## Stored records
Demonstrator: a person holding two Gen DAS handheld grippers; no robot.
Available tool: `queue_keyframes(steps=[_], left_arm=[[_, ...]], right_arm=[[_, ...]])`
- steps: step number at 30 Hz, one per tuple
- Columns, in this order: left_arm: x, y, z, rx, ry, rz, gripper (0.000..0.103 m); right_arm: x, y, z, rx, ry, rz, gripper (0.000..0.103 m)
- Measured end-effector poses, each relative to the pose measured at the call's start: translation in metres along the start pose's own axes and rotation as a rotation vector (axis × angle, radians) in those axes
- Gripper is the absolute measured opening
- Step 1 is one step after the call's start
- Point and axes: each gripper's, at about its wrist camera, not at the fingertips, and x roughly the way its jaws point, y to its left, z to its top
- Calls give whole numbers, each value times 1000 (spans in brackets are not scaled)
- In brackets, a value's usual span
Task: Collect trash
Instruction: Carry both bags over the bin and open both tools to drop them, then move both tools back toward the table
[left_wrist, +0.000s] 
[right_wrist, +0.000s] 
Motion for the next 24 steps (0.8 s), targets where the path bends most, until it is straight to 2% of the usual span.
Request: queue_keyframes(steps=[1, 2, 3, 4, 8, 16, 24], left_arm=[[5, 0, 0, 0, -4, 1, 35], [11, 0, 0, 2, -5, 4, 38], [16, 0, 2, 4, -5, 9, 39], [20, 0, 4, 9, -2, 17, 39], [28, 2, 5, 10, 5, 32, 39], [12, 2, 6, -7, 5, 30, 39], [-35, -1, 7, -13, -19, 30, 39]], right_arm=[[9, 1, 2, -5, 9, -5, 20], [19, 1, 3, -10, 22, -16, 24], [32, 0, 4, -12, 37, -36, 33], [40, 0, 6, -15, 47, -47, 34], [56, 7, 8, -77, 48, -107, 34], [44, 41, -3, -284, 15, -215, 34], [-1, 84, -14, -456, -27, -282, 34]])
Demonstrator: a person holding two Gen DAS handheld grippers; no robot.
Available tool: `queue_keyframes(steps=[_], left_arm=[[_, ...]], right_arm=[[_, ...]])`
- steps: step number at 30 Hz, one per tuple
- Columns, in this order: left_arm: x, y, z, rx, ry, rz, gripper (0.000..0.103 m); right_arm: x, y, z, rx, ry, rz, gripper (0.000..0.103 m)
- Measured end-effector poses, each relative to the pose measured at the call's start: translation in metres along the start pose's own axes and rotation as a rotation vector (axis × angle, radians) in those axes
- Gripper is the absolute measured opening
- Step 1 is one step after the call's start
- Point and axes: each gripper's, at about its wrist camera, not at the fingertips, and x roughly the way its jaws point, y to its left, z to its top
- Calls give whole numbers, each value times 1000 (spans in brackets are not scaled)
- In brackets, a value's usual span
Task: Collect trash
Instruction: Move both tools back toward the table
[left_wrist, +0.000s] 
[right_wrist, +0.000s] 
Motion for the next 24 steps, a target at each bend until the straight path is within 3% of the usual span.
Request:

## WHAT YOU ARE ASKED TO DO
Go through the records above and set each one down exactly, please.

## ANSWER FOR THIS EXERCISE
Demonstrator: a person holding two Gen DAS handheld grippers; no robot.
Available tool: `queue_keyframes(steps=[_], left_arm=[[_, ...]], right_arm=[[_, ...]])`
- steps: step number at 30 Hz, one per tuple
- Columns, in this order: left_arm: x, y, z, rx, ry, rz, gripper (0.000..0.103 m); right_arm: x, y, z, rx, ry, rz, gripper (0.000..0.103 m)
- Measured end-effector poses, each relative to the pose measured at the call's start: translation in metres along the start pose's own axes and rotation as a rotation vector (axis × angle, radians) in those axes
- Gripper is the absolute measured opening
- Step 1 is one step after the call's start
- Point and axes: each gripper's, at about its wrist camera, not at the fingertips, and x roughly the way its jaws point, y to its left, z to its top
- Calls give whole numbers, each value times 1000 (spans in brackets are not scaled)
- In brackets, a value's usual span
Task: Collect trash
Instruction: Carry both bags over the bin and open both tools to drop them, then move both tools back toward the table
[left_wrist, +0.000s] 
[right_wrist, +0.000s] 
Motion for the next 24 steps (0.8 s), targets where the path bends most, until it is straight to 2% of the usual span.
Request: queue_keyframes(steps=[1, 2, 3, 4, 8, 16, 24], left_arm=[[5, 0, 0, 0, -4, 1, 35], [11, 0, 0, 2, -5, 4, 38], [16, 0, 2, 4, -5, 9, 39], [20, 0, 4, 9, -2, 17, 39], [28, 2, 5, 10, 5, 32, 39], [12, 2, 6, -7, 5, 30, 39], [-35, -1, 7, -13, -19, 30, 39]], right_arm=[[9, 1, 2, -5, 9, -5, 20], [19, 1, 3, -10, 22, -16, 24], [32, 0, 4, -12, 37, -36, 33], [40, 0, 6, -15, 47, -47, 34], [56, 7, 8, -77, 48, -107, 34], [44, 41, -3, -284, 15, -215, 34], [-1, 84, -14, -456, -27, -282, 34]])
Demonstrator: a person holding two Gen DAS handheld grippers; no robot.
Available tool: `queue_keyframes(steps=[_], left_arm=[[_, ...]], right_arm=[[_, ...]])`
- steps: step number at 30 Hz, one per tuple
- Columns, in this order: left_arm: x, y, z, rx, ry, rz, gripper (0.000..0.103 m); right_arm: x, y, z, rx, ry, rz, gripper (0.000..0.103 m)
- Measured end-effector poses, each relative to the pose measured at the call's start: translation in metres along the start pose's own axes and rotation as a rotation vector (axis × angle, radians) in those axes
- Gripper is the absolute measured opening
- Step 1 is one step after the call's start
- Point and axes: each gripper's, at about its wrist camera, not at the fingertips, and x roughly the way its jaws point, y to its left, z to its top
- Calls give whole numbers, each value times 1000 (spans in brackets are not scaled)
- In brackets, a value's usual span
Task: Collect trash
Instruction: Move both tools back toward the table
[left_wrist, +0.000s] 
[right_wrist, +0.000s] 
Motion for the next 24 steps, a target at each bend until the straight path is within 3% of the usual span.
Request:

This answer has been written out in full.